This blog is about a technology paradox that has been evolving over the span of the 76 years of my lifetime. The paradox being the evolution of the telephone -- a device which, when assisted, by a third party operator, was able to connect individuals over relatively short distances without either party having to leave their homes -- to becoming the current pocket sized devices whose LEAST impressive capability is the ability to connect a call from virtually anywhere in the world to virtually anywhere else in the world!
Like many dads and moms, granddads and grandmas, and even older than me generations, I am grateful that it has never been easier to communicate with all of my extended family, no matter what location or age they are. It is a joy!

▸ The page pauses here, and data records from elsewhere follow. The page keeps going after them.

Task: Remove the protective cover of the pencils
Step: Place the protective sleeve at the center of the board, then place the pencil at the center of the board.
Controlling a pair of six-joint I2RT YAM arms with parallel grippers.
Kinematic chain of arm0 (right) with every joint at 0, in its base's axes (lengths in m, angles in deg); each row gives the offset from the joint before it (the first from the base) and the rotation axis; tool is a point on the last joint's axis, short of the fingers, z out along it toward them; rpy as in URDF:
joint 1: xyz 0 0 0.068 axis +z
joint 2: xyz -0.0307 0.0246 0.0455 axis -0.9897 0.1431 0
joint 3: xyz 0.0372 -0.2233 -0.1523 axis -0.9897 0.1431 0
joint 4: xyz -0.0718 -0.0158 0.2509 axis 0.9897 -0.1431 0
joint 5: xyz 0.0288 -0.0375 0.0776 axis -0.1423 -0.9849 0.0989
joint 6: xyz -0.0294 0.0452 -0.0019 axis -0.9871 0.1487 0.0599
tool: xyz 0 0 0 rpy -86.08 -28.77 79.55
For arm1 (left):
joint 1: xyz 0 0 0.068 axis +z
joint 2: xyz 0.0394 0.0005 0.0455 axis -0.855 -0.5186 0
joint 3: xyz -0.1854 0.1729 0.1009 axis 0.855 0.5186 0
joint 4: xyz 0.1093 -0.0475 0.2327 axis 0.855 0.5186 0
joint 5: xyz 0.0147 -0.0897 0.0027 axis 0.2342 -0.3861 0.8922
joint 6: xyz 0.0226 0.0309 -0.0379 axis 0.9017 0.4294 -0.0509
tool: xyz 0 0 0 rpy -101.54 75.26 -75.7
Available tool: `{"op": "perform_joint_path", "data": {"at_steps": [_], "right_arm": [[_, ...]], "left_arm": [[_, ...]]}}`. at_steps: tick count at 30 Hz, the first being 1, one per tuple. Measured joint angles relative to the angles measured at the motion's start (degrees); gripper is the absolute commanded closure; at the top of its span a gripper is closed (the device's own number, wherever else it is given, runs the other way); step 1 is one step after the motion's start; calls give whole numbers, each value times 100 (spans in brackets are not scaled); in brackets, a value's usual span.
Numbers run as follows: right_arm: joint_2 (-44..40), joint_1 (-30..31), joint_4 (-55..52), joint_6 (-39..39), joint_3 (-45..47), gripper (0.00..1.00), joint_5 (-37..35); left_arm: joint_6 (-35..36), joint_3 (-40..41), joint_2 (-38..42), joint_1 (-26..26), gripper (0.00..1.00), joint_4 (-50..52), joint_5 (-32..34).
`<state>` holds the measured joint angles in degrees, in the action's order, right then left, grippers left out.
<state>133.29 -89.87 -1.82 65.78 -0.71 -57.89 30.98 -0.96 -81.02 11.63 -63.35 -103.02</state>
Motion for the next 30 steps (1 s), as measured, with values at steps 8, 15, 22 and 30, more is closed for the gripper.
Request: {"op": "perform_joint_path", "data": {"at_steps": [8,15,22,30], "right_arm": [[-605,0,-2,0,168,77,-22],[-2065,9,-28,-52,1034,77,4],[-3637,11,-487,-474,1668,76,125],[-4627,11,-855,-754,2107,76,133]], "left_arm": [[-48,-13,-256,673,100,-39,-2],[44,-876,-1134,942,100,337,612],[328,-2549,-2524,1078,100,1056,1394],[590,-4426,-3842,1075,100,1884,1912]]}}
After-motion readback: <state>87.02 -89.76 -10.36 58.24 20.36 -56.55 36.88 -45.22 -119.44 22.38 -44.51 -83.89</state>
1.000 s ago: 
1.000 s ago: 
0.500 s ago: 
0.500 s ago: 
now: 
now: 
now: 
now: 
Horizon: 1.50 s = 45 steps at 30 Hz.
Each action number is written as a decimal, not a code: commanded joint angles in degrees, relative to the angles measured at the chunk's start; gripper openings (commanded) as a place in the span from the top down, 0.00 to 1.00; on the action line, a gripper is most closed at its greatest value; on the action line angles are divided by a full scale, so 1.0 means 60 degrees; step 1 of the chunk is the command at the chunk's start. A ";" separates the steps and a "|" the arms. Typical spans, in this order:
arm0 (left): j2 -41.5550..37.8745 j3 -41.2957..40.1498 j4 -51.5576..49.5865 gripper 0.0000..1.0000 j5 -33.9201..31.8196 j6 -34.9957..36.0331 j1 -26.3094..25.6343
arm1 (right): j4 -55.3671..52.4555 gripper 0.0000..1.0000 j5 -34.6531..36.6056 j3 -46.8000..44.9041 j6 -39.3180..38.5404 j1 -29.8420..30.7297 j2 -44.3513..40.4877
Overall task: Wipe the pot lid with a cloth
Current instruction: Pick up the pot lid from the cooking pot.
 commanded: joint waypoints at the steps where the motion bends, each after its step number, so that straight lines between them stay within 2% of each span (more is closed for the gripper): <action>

Yet I am also increasingly concerned by the exponentially increasing power and influence of these hand held devices commonly known as a “smart phone”.
For me, the challenge actually begins with the label “smart phone”. In reality these are programmed, thoughtless machines that allow the user to easily access zillions of bytes of every type of specific useful (or useless) information, while at the same time enticing its owner into spending hours of potentially addictive time staring at its screen. I am not judging how my children or my children’s children are allowed, or restricted from access to these smartphones. Smartphones are both inanimate AND amazing, and leap years in capability from my childhood experience of land lines, or, if you prefer: “dumb” phones. I am in awe of their capabilities.
Seventy years ago, in my childhood, phones were connected to live operators whose job it was to physically connect a caller to the party being called. Not only was your time on the call limited, unless you were actually on a call the phone was entirely useless! Ultimately, 20 years and the next generation later, the phones my children grew up with had eliminated the need for an operator, and had added features such as “hold”, “call waiting”, and “three-way calling”. Yet, there still remained only the singular function of connecting a call to an individual. Phones remained utilitarian. However, they had become simple enough that even children were capable of easily dialing their own calls, which often frustrated parents who found themselves harassing our kids to GET OFF THE PHONE!
Fast forward twenty more years and my four children were easily communicating on their own personal “cell phones”. These portable phones made it much easier to communicate without being tied to a home phone. The country was just beginning to be populated with cell towers. I actually became one of the first people I knew who even had a Car Phone. I justified the enormous monthly bill as being work related but the truth is, I abused the privilege just because it was such a cool, new technology. Kids were becoming way more independent from their parents, and that privacy for both adults AND children became easily more available. It could be argued that a fundamental change in the family structure was being initiated.
Now, 25 more years later, cell phones have become “smart phones” which have become a nearly essential device for not only communicating but also for entertaining, informing, socializing, competing, determining likes and dislikes, inclusion or exclusion, arbiters of good and bad, and a nearly essential fabric and fact of life at a younger and younger age. More and more content of smartphones compete for more and more of their owner’s time. And, the more we engage in the competition the more we are influenced by the tool -- our “smart phone”!
Not surprisingly, the more you use your smartphone the smarter it gets… about you. Your needs, your desires, your preferences, and the things you would love to own. I think every smartphone user eventually does, or will have, a moment of epiphany when they realize their phone actually knows eerily more about them than they really should.
I do not mean to be cynical. I believe that all of our children are well adjusted and aware of the influences targeting their kids. Their kids (our grandkids) are smart and independent and with guidance from their parents they will do what every generation has done: adapt, evolve, provide, and be in wonderment of all the incredible tools that THEIR grandchildren will have access to.
I am an optimist as I look forward into the nearly unimaginable pace of advancing technology and paradoxical outcomes. As a father, I think our greatest contribution, as well as our greatest obligation, is to teach optimism and faith and act accordingly.